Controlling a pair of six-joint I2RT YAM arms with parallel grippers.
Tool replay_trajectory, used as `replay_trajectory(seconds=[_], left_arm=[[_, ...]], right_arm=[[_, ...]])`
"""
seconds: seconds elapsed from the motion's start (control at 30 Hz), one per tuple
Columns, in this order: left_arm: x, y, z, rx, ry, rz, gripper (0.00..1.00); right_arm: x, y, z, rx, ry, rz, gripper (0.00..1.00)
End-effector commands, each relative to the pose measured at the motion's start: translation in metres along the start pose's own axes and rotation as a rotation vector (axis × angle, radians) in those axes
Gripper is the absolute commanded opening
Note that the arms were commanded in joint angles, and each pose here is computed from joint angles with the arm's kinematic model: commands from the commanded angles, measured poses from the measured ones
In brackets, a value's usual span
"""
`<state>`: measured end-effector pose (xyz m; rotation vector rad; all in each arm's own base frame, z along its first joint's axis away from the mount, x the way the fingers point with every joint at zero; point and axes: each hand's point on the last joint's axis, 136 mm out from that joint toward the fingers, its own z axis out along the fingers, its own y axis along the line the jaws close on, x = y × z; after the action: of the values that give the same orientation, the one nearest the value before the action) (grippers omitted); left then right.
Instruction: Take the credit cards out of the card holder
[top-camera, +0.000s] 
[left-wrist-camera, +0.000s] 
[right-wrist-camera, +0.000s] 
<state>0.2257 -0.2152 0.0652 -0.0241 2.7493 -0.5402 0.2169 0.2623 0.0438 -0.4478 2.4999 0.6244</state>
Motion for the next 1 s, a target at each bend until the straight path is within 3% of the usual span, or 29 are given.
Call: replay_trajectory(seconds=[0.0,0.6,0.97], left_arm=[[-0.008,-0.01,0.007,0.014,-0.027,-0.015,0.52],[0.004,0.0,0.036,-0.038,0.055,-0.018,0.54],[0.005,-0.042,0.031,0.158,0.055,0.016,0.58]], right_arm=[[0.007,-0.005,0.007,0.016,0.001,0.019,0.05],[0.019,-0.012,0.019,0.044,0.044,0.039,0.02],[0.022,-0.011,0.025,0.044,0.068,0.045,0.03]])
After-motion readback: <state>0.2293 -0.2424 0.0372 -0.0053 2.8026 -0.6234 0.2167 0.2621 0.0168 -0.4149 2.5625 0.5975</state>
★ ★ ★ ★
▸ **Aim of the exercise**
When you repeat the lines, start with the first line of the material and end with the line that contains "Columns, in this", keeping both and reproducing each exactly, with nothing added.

▸ **Solution for this task**
Controlling a pair of six-joint I2RT YAM arms with parallel grippers.
Tool replay_trajectory, used as `replay_trajectory(seconds=[_], left_arm=[[_, ...]], right_arm=[[_, ...]])`
"""
seconds: seconds elapsed from the motion's start (control at 30 Hz), one per tuple
Columns, in this order: left_arm: x, y, z, rx, ry, rz, gripper (0.00..1.00); right_arm: x, y, z, rx, ry, rz, gripper (0.00..1.00)

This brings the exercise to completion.